Dataset excerpts section start
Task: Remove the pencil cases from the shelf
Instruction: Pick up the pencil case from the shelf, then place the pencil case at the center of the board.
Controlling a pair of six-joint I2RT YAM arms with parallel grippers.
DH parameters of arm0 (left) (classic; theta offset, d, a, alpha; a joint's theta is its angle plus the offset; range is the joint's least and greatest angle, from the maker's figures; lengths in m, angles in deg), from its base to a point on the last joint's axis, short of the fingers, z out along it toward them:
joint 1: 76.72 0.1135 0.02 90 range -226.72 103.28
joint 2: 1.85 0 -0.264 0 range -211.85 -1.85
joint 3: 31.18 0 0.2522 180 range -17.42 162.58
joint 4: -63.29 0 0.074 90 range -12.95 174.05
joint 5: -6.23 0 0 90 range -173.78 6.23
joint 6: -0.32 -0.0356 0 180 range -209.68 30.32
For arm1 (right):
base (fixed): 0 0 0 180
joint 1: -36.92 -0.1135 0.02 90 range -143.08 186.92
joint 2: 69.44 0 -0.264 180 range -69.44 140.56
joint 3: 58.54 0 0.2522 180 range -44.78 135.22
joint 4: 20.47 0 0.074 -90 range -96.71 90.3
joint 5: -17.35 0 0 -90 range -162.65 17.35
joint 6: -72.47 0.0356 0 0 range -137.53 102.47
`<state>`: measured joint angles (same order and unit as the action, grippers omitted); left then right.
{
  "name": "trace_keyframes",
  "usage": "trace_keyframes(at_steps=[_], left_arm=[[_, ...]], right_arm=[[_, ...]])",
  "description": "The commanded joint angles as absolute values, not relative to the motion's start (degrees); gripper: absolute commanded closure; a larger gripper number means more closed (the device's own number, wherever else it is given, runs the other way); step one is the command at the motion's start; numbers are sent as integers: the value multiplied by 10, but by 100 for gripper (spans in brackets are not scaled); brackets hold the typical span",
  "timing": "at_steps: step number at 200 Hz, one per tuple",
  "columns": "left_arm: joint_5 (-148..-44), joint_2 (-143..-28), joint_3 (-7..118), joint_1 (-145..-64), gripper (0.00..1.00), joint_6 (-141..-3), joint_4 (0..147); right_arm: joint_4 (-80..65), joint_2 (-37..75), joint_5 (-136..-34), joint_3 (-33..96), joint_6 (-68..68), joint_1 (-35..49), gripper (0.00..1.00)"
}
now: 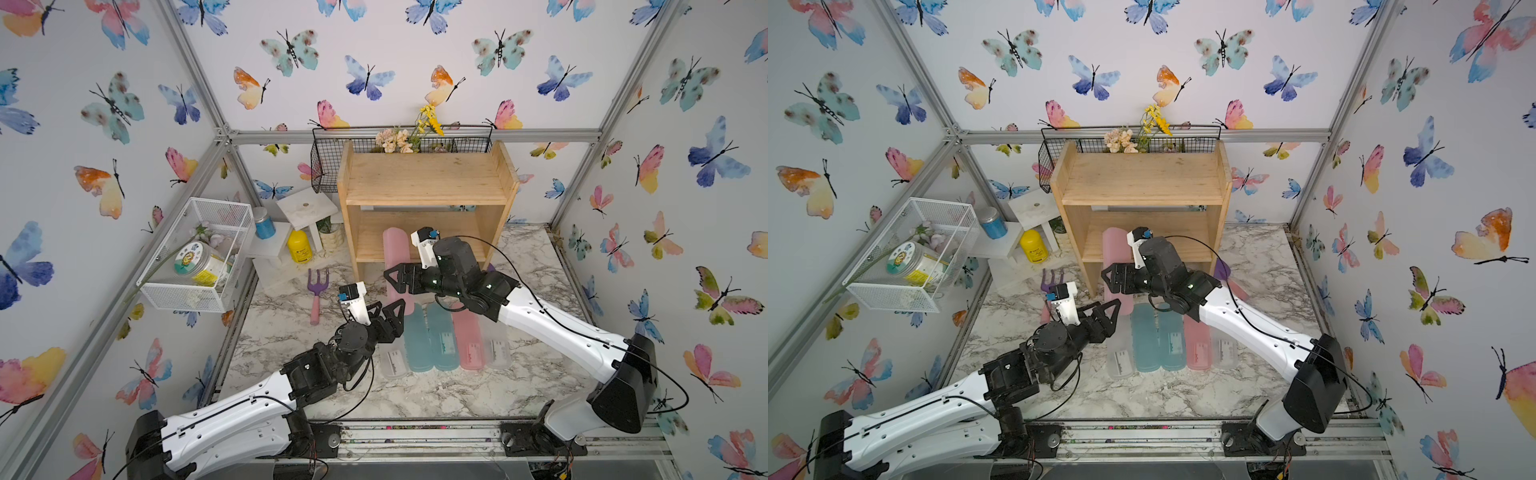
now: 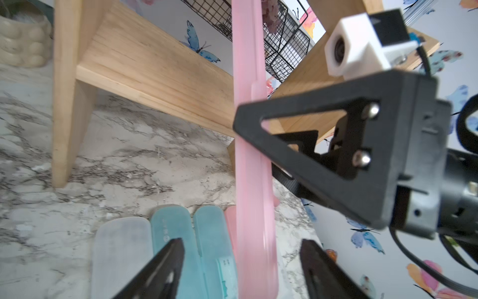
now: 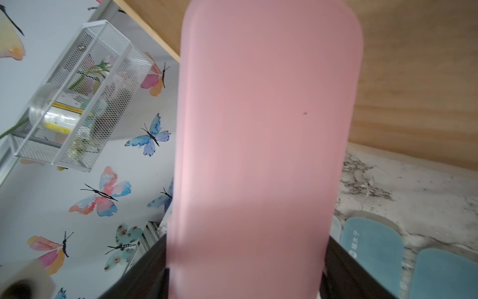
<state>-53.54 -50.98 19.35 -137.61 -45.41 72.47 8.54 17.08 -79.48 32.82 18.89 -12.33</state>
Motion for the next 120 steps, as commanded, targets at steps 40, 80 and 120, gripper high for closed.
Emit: trace_keyframes(at_steps=[40,80,120], left_arm=[[-296,-424,215,-1386,1,-419,981],[-247,-370,272,-1383,1,-526,993],[-295,-434,483,-1381,1,-540,1172]], right_arm=[[134,53,-727,171,203,-125,26],[86,80,-726,91,257,-208,27],[26,226,-705,198,323,-330,23]])
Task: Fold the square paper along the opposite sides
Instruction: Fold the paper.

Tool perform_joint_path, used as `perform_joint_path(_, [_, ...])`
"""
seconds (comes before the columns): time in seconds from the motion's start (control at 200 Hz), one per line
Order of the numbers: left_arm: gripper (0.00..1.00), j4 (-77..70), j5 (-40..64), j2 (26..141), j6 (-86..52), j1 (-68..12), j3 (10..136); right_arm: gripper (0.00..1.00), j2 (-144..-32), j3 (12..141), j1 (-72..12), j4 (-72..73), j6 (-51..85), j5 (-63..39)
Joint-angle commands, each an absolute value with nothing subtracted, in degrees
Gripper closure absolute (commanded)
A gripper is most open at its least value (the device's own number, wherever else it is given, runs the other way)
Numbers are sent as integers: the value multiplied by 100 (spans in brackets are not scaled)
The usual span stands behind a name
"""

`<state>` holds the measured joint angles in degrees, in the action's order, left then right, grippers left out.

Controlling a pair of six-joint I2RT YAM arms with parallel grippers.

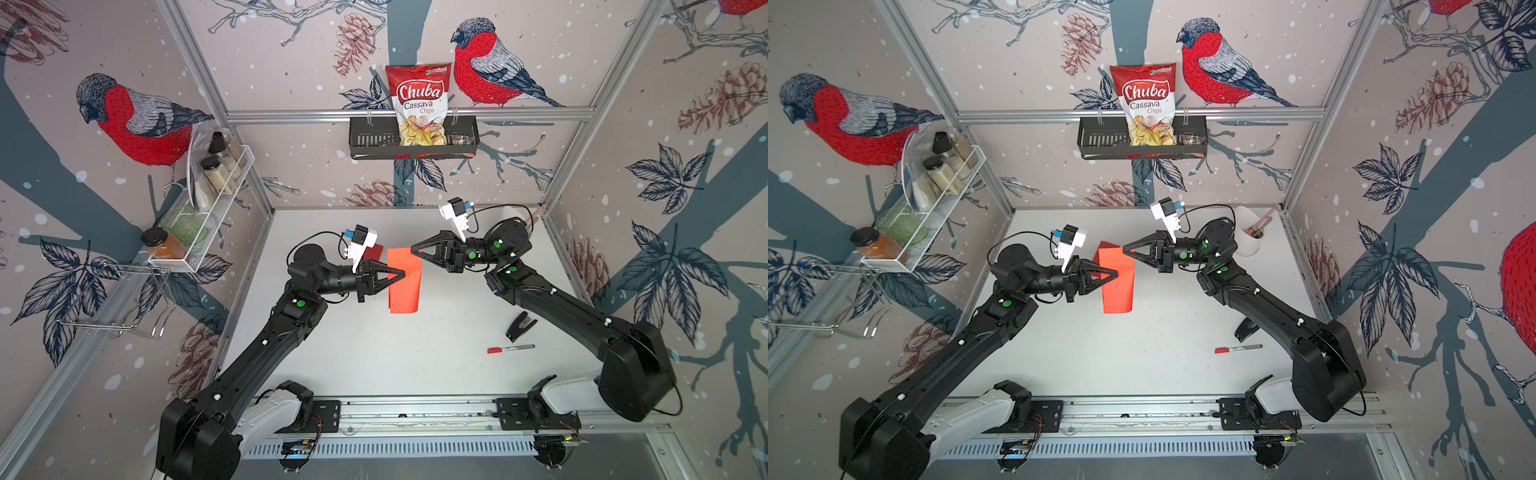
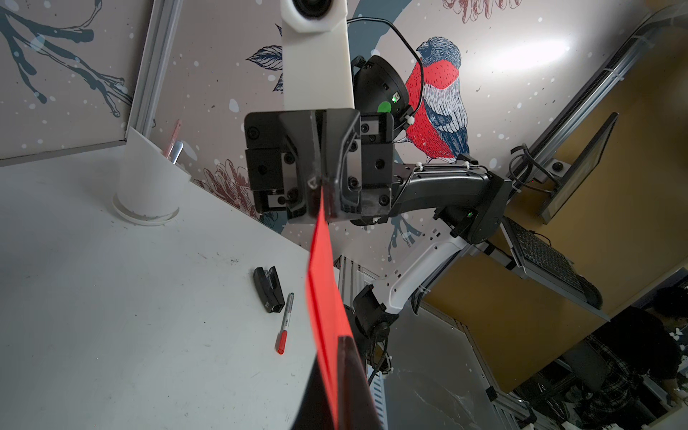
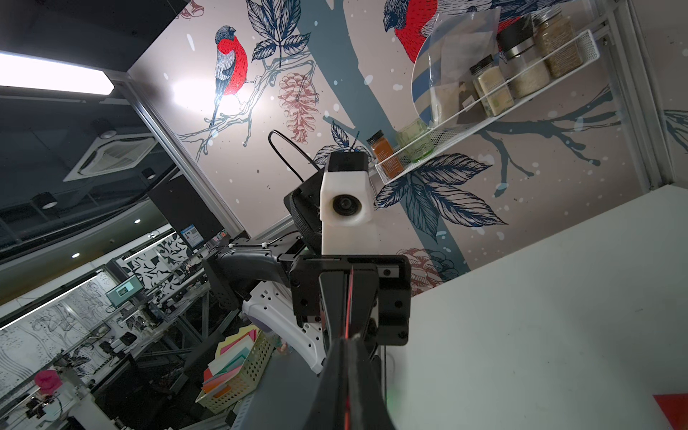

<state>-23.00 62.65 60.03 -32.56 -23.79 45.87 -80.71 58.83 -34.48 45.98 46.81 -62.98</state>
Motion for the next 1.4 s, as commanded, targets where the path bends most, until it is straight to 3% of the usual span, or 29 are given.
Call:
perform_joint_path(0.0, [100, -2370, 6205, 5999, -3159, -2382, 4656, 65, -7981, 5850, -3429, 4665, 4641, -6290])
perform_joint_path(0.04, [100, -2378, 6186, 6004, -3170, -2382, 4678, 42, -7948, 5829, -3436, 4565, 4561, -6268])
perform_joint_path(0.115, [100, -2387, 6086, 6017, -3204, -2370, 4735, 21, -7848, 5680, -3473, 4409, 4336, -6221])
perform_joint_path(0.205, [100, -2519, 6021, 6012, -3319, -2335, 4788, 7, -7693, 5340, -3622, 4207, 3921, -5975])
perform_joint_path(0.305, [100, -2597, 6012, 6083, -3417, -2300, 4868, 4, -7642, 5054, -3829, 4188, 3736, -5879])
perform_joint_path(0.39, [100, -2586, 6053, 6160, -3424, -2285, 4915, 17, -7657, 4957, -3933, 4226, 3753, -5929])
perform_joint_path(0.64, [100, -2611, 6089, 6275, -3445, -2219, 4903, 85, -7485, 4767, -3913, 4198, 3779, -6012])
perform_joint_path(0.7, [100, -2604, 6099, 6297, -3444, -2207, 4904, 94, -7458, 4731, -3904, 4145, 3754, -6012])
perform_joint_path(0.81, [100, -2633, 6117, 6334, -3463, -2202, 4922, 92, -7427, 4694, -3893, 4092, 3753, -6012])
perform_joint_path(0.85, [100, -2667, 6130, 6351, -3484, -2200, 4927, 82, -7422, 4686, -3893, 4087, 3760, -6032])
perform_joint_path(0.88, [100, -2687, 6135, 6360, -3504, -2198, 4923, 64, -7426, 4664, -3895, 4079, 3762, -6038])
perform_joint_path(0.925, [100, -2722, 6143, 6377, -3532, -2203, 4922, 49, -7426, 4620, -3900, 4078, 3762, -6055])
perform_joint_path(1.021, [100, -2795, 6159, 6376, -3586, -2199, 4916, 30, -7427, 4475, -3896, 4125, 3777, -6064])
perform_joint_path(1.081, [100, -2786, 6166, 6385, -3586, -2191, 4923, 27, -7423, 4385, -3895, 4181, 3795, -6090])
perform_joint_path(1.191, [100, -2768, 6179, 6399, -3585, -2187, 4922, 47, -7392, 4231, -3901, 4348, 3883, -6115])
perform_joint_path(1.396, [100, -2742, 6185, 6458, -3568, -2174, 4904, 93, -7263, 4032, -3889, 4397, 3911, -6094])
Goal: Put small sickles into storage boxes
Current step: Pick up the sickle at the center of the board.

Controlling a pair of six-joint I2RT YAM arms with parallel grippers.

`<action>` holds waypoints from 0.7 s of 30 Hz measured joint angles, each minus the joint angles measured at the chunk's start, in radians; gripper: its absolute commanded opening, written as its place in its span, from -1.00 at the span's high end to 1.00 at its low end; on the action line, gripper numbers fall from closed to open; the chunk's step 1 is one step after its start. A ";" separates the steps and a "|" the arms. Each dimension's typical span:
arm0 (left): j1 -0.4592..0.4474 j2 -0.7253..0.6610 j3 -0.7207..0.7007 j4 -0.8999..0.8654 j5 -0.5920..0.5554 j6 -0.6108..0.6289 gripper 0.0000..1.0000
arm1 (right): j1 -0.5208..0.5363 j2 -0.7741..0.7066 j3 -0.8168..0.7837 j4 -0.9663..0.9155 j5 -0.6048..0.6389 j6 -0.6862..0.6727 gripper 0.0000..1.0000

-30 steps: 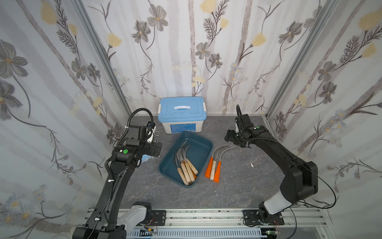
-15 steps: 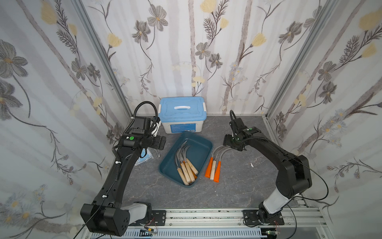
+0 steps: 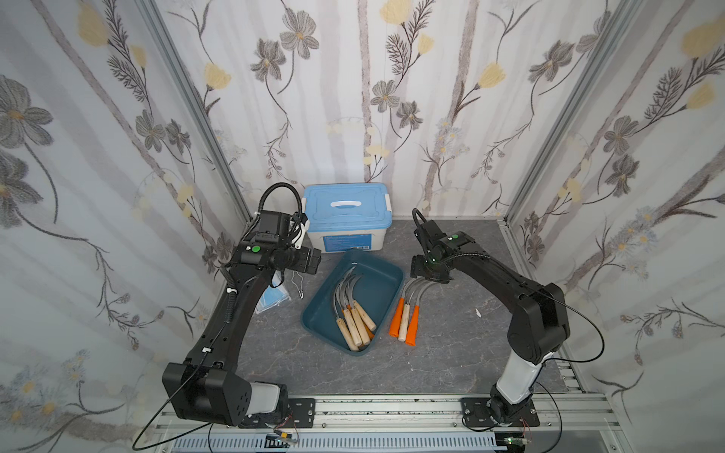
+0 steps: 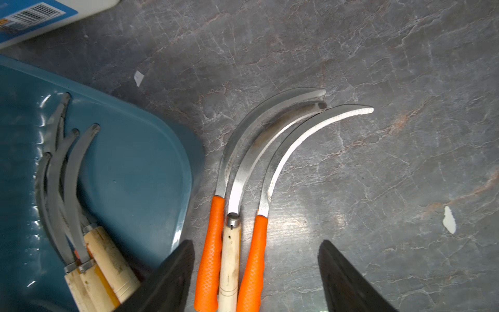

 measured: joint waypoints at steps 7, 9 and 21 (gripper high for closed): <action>-0.013 -0.013 0.031 -0.048 -0.077 0.101 -1.00 | -0.047 0.005 -0.060 0.021 -0.006 -0.085 -0.45; -0.013 -0.039 -0.020 -0.048 -0.114 0.117 -1.00 | -0.055 -0.007 -0.091 0.034 -0.005 -0.086 -0.45; -0.012 -0.178 -0.128 -0.023 -0.160 0.113 -1.00 | 0.045 0.014 -0.111 0.045 -0.032 0.026 -0.46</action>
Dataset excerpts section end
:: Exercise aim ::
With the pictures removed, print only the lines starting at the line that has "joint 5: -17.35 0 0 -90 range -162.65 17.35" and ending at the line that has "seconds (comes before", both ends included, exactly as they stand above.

:: The completed task ::
joint 5: -17.35 0 0 -90 range -162.65 17.35
joint 6: -72.47 0.0356 0 0 range -137.53 102.47
`<state>`: measured joint angles (same order and unit as the action, grippers omitted); left then right.
{
  "name": "trace_keyframes",
  "usage": "trace_keyframes(at_steps=[_], left_arm=[[_, ...]], right_arm=[[_, ...]])",
  "description": "The commanded joint angles as absolute values, not relative to the motion's start (degrees); gripper: absolute commanded closure; a larger gripper number means more closed (the device's own number, wherever else it is given, runs the other way); step one is the command at the motion's start; numbers are sent as integers: the value multiplied by 10, but by 100 for gripper (spans in brackets are not scaled); brackets hold the typical span",
  "timing": "at_steps: step number at 200 Hz, one per tuple",
  "columns": "left_arm: joint_5 (-148..-44), joint_2 (-143..-28), joint_3 (-7..118), joint_1 (-145..-64), gripper (0.00..1.00), joint_6 (-141..-3), joint_4 (0..147); right_arm: joint_4 (-80..65), joint_2 (-37..75), joint_5 (-136..-34), joint_3 (-33..96), joint_6 (-68..68), joint_1 (-35..49), gripper (0.00..1.00)"
}
now: 
now: 
now: 
<state>-53.54 -50.98 19.35 -137.61 -45.41 72.47 8.54 17.08 -79.48 32.82 18.89 -12.33</state>
Motion for the next 120 steps, as commanded, targets at steps 40, 80 and 120, gripper high for closed.
Emit: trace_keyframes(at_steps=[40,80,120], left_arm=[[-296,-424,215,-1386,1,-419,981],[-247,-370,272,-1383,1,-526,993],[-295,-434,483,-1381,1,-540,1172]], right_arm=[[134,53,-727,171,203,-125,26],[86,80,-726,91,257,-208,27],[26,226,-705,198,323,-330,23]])
Task: Fold the square paper along the opposite sides
Instruction: Fold the paper.

Tool perform_joint_path, used as `perform_joint_path(_, [_, ...])`
"""
seconds (comes before the columns): time in seconds from the motion's start (control at 200 Hz), one per line

The output requires no further additions.